7 Steps to K8s: How We Moved Codefresh onto Kubernetes

Why Kubernetes?

Codefresh is a docker native CI/CD platform that builds and runs thousands of Docker images.

We operate hundreds of Docker clusters with complex business logic built-in. As a platform, Codefresh uses dozens of microservices, each being updated independently, sometimes multi-times per day.

Why did we decide to move to Kubernetes?

Kubernetes (aka k8s) was our first choice since we are heavy users of Google Cloud, GCR, Firebase, and other services. Our product is completely cloud agnostic, which allows us to run customer clusters on AWS and Google. From the beginning, we received great support from Google and from the K8s community. After researching the communities, capabilities, and roadmaps, we decide to go with Kubernetes because if it’s powerful scalability, stability, and networking features. Beyond that we had a few specific considerations.

We wanted a standard deployment mechanism – We had automated our microservice deployment using Chef and Ansible but it quickly became clear that some of the features we wanted like zero downtime, health check, auto scaling, etc. had bugs that often blocked us from pushing our code and caused delays.

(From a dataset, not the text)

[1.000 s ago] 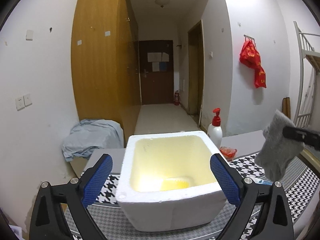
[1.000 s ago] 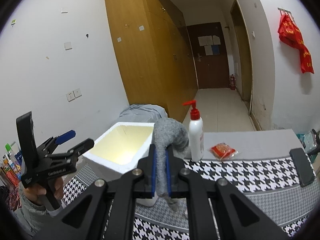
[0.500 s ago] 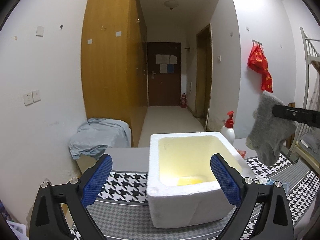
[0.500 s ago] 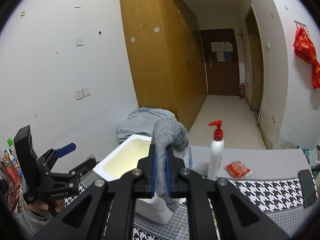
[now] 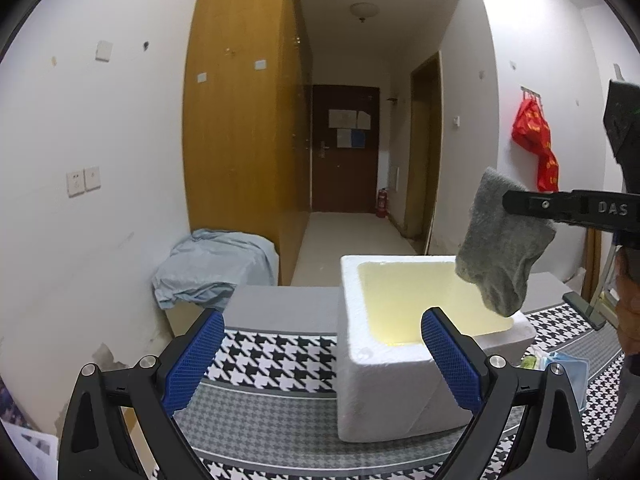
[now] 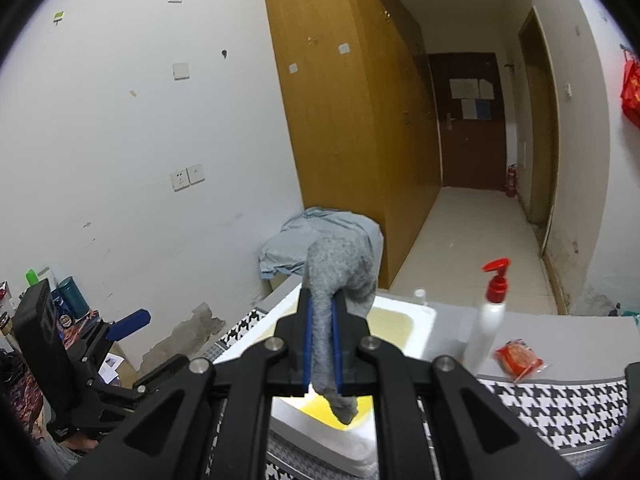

We didn’t want our DevOps team to be the only ones who could manage deployment – At Codefresh, we push ten times a day and it was hard to depend on a DevOps team. We wanted to avoid a situation where only our DevOps could customize deployment and have a flexible DevOps environment, since our developers were not familiar with Chef and Ansible.

We wanted the ability to scale through a standard API – for any microservice based platform it’s crucial to be able to scale/auto-heal on a microservice level. Kubernetes provides a great way to do this though API and the command line.

We also wanted the ability to monitor microservices – though we used New Relic to monitor the code, it was not on a microservice level. K8s on the other hand has an easy-to-use dashboard.

Every new microservice required customization – due to the fact that deployment was defined in Chef scripts. Every new microservice required actual coding and that was mostly done by Devops engineers.

We wanted to be able to get deployment history – so we could use it for rollbacks, problem isolation, and other activities.

We wanted the ability to easily re-create a production environment – Previously, we used docker compose, which was very different from how our production actually looks. While it could be helpful in some situations it often failed to deliver; it was not good enough for staging. We wanted to create new environments on-demand using a standard and simple API. We can now create a full stand alone version of Codefresh per feature branch, which eliminates the bottlenecks around doing integration tests on one environment (like staging).

How did we do it?

Preparation :

We created a K8s cluster in GCE and did a practical training and deploy demo micro services to cover all user cases and learn the terminology.

Step 1 – Microservice Definition + Deployment scripts

We reviewed all our deployment architecture, existing microservices, configuration, and security rules, and decide how we are going to map it out to K8s Pods and Services. Kubernetes’ rich deployment options (such as fine grained controller over the deployment strategy, readiness probs, etc.) helped us replace a complex in-house solution for achieving zero-downtime deployments with a much simpler and readable configuration

For every microservice we added a K8s deployment descriptor file that included both services and POD definitions.

Step 2 – Secrets and Configuration

Configuration management – we examined the application configuration and split it into two segments; sensitive data that will be stored using Kubernetes’ secrets, and regular data that will be stored using ConfigMaps.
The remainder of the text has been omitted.